Login I S, Judd A M, Cronin M J, Yasumoto T, MacLeod R M
Am J Physiol. 1985 Jan;248(1 Pt 1):E15-9. doi: 10.1152/ajpendo.1985.248.1.E15.
Reserpine exerts direct effects on several tissues, including inhibition of hormone release from rat anterior pituitary cells. To test the hypothesis that reserpine may be acting as a calcium channel antagonist, normal or GH3 rat anterior pituitary cells were preincubated in reserpine or the conventional calcium channel blocker, D-600, followed by exposure to 45Ca2+ together with stimulants of calcium uptake: maitotoxin, a potent calcium channel activator; A23187, a calcium ionophore; or 50 mMK+. After incubation, the cells were harvested by vacuum filtration and cell-associated radioactivity determined. In normal cells, reserpine blocked both basal and K+-stimulated calcium uptake. Reserpine selectively blocked maitotoxin but not A23187-induced calcium uptake. In GH3 cells 9 microM reserpine and 30 microM D-600 were equally effective in blocking maitotoxin-stimulated calcium uptake. Reserpine appears to block voltage-dependent calcium channels in pituitary cells in a concentration-dependent manner but not calcium uptake caused nonspecifically by A23187.

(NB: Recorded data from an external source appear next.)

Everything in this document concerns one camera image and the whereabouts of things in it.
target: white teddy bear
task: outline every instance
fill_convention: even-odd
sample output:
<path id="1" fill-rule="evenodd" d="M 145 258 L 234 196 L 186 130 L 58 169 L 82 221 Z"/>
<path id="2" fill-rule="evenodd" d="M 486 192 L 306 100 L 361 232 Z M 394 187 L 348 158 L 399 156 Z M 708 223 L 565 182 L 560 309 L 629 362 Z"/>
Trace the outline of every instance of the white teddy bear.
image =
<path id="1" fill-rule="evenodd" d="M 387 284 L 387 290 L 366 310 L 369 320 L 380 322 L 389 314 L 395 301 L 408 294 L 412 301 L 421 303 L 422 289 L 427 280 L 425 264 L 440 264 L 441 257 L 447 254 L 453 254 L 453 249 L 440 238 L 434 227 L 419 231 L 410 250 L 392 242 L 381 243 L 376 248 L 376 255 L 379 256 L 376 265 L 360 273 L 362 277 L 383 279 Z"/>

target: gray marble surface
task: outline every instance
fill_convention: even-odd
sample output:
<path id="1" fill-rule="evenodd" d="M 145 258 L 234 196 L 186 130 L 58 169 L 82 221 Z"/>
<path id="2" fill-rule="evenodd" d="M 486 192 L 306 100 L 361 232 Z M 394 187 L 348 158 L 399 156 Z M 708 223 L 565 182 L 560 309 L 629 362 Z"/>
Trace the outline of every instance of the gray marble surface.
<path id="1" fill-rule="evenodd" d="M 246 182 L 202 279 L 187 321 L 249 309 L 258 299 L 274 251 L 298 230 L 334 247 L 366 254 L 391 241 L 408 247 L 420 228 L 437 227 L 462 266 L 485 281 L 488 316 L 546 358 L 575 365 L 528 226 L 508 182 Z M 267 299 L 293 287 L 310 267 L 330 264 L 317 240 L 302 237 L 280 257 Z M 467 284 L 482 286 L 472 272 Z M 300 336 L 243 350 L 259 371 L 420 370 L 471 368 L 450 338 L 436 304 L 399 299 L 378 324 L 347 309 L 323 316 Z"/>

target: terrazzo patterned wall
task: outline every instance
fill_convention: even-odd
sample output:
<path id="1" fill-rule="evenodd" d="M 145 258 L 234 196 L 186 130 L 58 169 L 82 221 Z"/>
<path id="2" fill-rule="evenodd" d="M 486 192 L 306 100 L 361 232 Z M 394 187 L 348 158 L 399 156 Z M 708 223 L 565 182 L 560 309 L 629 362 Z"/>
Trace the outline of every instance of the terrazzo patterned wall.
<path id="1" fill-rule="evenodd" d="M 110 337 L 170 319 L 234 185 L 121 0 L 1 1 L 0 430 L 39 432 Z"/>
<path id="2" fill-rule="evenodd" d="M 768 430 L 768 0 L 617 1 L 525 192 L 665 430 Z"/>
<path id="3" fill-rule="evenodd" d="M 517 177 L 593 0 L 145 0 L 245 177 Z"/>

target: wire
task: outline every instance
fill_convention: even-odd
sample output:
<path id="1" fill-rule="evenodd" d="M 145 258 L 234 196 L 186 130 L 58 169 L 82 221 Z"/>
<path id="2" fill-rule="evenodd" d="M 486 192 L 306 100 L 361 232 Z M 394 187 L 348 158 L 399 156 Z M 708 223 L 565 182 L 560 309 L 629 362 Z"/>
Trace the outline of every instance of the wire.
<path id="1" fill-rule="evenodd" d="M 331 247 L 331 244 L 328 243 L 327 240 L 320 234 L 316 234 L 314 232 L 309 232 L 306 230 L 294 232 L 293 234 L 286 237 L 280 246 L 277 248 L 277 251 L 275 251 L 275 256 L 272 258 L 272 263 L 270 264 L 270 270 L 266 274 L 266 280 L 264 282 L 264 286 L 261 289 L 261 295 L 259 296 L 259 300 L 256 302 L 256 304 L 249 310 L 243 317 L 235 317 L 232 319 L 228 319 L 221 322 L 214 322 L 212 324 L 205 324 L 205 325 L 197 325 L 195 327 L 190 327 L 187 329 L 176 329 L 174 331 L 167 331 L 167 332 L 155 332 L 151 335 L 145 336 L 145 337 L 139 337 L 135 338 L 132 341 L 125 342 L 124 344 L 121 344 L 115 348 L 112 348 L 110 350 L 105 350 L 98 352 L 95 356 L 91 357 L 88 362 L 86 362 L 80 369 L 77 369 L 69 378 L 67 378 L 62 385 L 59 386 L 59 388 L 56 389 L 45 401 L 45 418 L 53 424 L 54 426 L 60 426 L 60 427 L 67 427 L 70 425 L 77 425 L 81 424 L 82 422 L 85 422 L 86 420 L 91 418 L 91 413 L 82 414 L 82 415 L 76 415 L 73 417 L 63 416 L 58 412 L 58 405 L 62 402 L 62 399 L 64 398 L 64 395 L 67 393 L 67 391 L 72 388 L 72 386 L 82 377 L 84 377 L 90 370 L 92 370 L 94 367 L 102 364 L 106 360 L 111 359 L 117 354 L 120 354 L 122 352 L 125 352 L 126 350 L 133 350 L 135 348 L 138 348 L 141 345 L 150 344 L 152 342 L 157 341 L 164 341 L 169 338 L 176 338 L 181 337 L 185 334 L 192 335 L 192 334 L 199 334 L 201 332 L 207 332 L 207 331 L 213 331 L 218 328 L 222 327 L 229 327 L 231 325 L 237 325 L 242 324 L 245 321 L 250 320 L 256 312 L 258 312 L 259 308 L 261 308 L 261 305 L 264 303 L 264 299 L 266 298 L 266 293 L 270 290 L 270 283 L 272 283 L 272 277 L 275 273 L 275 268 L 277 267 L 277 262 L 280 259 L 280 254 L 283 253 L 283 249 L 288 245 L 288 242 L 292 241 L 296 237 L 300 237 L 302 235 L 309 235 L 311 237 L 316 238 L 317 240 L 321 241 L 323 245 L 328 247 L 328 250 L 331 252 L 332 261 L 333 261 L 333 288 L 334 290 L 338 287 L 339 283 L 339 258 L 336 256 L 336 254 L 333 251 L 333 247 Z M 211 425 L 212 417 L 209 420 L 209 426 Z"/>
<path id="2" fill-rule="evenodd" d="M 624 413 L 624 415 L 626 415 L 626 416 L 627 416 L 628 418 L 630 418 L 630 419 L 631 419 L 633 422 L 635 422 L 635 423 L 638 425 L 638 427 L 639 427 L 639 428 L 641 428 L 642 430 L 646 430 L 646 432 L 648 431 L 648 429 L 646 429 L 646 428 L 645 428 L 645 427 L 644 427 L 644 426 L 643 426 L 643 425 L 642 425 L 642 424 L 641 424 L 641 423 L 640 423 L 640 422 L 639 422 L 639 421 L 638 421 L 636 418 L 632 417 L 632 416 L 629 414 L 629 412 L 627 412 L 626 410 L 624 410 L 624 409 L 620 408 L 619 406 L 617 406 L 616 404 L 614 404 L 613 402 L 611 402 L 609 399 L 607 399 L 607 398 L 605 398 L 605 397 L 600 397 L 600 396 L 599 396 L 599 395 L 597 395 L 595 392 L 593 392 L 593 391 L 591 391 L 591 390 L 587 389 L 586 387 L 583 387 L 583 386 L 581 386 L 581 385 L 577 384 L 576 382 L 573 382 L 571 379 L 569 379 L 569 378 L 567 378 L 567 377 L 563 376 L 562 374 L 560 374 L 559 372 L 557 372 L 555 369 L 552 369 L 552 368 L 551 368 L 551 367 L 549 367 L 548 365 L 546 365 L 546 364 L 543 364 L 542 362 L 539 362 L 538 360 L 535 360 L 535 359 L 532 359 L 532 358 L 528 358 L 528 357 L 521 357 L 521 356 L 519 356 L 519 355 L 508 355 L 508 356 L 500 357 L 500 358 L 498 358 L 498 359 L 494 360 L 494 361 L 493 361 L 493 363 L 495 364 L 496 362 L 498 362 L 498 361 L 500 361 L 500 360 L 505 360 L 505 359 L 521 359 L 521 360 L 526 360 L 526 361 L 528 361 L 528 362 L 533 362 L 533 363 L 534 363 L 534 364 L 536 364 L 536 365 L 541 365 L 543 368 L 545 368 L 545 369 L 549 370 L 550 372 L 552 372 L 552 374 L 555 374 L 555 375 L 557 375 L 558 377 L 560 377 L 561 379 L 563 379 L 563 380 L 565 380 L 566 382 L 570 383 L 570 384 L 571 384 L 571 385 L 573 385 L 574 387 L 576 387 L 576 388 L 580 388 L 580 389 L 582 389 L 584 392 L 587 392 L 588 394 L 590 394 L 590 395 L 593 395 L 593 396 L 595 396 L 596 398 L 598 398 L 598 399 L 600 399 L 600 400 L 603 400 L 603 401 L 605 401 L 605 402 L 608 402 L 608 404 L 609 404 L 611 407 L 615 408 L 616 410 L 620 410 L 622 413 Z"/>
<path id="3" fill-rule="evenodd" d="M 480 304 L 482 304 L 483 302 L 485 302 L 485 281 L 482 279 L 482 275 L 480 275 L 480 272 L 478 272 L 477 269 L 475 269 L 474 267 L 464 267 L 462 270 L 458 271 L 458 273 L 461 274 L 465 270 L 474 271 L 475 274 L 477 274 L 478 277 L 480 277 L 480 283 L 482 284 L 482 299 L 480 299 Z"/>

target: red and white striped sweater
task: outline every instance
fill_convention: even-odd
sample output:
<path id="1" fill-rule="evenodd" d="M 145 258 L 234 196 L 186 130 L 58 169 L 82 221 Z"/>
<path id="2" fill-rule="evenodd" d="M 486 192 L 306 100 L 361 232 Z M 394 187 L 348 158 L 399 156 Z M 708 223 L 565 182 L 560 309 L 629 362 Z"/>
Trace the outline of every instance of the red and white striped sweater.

利血平对多种组织有直接作用,包括抑制大鼠垂体前叶细胞释放激素。为了验证利血平可能作为钙通道拮抗剂起作用这一假说,将正常或GH3大鼠垂体前叶细胞预先在利血平或传统钙通道阻滞剂D - 600中孵育,然后与钙摄取刺激剂一起暴露于45Ca2 + :巨大戟醇毒素,一种有效的钙通道激活剂;A23187,一种钙离子载体;或50 mM K + 。孵育后,通过真空过滤收获细胞并测定细胞相关放射性。在正常细胞中,利血平阻断基础和K + 刺激的钙摄取。利血平选择性地阻断巨大戟醇毒素诱导的钙摄取,但不阻断A23187诱导的钙摄取。在GH3细胞中,9 microM利血平和30 microM D - 600在阻断巨大戟醇毒素刺激的钙摄取方面同样有效。利血平似乎以浓度依赖性方式阻断垂体细胞中的电压依赖性钙通道,但不阻断由A23187非特异性引起的钙摄取。